▸ ASSIGNMENT:
Copy, word for word, the lines below from the one containing "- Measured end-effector" up to and including the one containing "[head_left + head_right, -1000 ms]", with pictures left out.

▸ INPUT DATA:
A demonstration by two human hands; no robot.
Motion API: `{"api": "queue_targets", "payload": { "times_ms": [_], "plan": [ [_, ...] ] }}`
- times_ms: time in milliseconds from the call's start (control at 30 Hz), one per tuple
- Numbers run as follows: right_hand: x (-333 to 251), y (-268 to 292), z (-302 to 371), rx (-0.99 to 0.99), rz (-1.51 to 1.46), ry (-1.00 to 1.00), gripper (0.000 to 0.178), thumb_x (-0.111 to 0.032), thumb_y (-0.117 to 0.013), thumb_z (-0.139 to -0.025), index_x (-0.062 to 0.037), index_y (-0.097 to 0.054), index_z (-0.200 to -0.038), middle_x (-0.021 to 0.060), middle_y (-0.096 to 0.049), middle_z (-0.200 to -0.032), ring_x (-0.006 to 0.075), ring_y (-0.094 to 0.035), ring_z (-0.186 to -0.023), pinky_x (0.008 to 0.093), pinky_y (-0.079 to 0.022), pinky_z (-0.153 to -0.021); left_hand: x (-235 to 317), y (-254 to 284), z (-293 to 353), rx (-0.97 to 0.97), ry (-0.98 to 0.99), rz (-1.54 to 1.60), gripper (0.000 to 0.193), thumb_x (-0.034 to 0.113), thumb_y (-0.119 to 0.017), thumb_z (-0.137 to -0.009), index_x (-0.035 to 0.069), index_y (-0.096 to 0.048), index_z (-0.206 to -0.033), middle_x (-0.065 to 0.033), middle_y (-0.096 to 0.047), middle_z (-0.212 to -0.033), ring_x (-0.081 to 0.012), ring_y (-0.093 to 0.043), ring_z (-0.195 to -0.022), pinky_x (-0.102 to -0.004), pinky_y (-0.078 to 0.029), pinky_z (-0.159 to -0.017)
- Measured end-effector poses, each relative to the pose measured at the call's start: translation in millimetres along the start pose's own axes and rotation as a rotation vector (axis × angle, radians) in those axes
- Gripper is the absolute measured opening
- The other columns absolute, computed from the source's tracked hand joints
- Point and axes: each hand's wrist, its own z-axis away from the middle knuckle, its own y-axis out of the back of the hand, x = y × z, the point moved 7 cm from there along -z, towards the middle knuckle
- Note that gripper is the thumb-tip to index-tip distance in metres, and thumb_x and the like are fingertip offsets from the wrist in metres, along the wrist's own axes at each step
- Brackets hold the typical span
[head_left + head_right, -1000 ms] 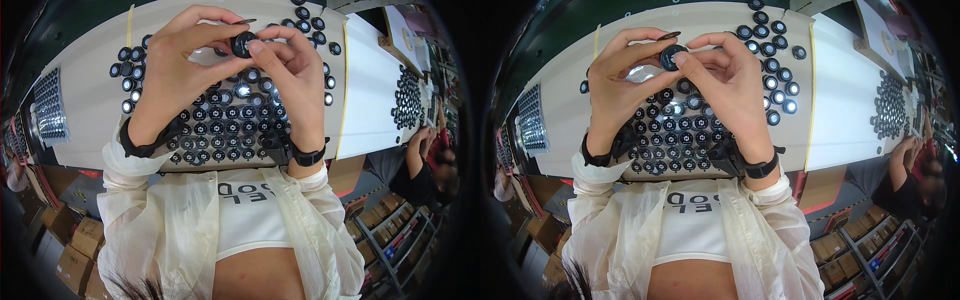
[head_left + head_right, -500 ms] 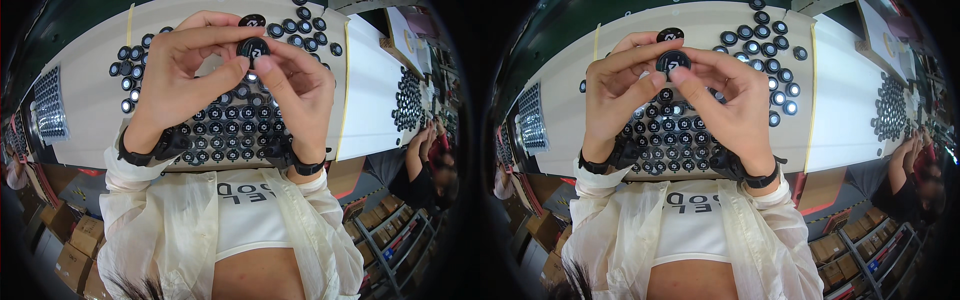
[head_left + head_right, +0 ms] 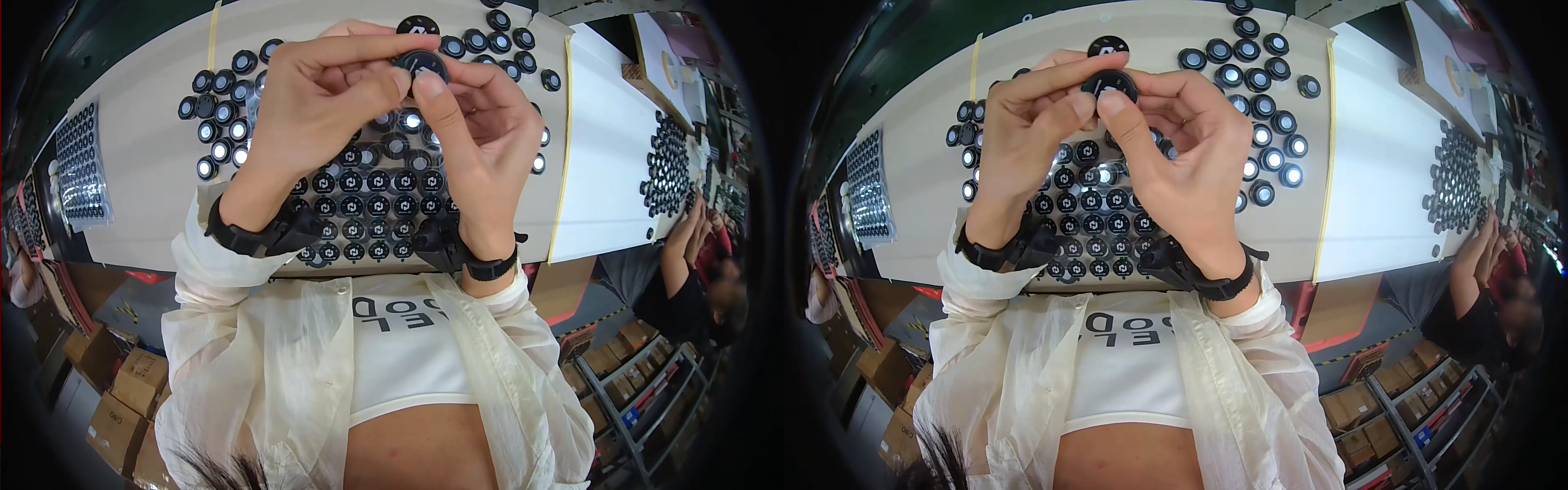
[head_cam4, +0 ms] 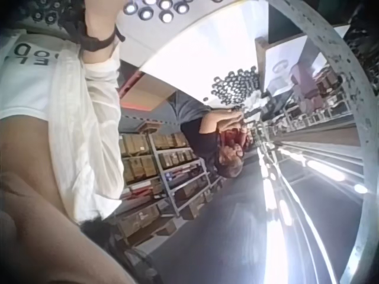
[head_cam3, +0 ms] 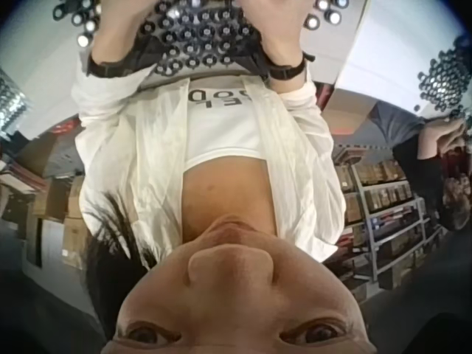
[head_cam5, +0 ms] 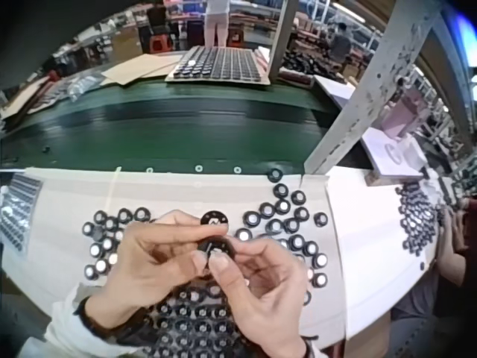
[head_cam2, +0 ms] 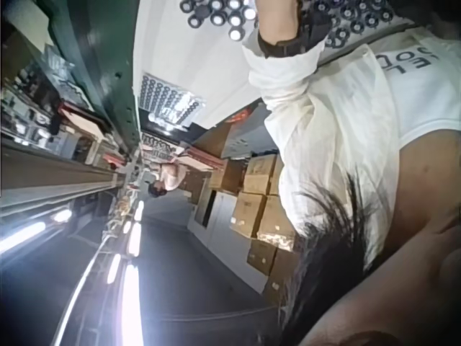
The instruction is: Inspecting and arranging small circular electronic components on a workbench in an assembly line.
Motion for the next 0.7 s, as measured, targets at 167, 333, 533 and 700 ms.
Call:
{"api": "queue_targets", "payload": {
  "times_ms": [167, 333, 533, 700],
  "plan": [
    [5, -5, -2, -0.096, -0.070, -0.075, 0.021, -0.007, -0.066, -0.088, 0.0082, -0.058, -0.102, 0.0139, -0.068, -0.089, 0.0132, -0.066, -0.081, 0.0237, -0.053, -0.073, -5, 6, -1, -0.120, 0.124, 0.129, 0.027, 0.005, -0.057, -0.090, -0.002, -0.066, -0.114, -0.0050, -0.063, -0.092, -0.0097, -0.062, -0.073, -0.0215, -0.050, -0.067],
    [3, -5, 1, -0.108, -0.098, -0.078, 0.022, -0.007, -0.065, -0.089, 0.0083, -0.057, -0.103, 0.0143, -0.067, -0.092, 0.0137, -0.065, -0.084, 0.0239, -0.053, -0.075, 3, 2, 4, -0.107, 0.108, 0.086, 0.029, 0.001, -0.057, -0.088, -0.003, -0.065, -0.116, -0.0075, -0.061, -0.101, -0.0111, -0.063, -0.076, -0.0227, -0.051, -0.070],
    [-1, -7, 3, -0.120, -0.113, -0.062, 0.022, -0.006, -0.065, -0.089, 0.0084, -0.057, -0.103, 0.0146, -0.067, -0.093, 0.0148, -0.065, -0.085, 0.0244, -0.053, -0.076, 7, 2, 7, -0.081, 0.085, 0.078, 0.029, -0.001, -0.062, -0.085, -0.003, -0.066, -0.114, -0.0080, -0.058, -0.106, -0.0105, -0.062, -0.076, -0.0209, -0.049, -0.069],
    [6, -3, 1, -0.126, 0.052, -0.020, 0.034, -0.008, -0.064, -0.089, 0.0071, -0.055, -0.118, 0.0140, -0.067, -0.098, 0.0167, -0.066, -0.091, 0.0267, -0.052, -0.080, 11, 5, 4, -0.065, -0.018, -0.189, 0.032, 0.013, -0.060, -0.091, -0.002, -0.062, -0.119, -0.0090, -0.057, -0.112, -0.0101, -0.062, -0.073, -0.0198, -0.049, -0.066]
  ]
}}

▸ WORKED SOLUTION:
- Measured end-effector poses, each relative to the pose measured at the call's start: translation in millimetres along the start pose's own axes and rotation as a rotation vector (axis × angle, radians) in those axes
- Gripper is the absolute measured opening
- The other columns absolute, computed from the source's tracked hand joints
- Point and axes: each hand's wrist, its own z-axis away from the middle knuckle, its own y-axis out of the back of the hand, x = y × z, the point moved 7 cm from there along -z, towards the middle knuckle
- Note that gripper is the thumb-tip to index-tip distance in metres, and thumb_x and the like are fingertip offsets from the wrist in metres, along the wrist's own axes at each step
- Brackets hold the typical span
[head_left + head_right, -1000 ms] 

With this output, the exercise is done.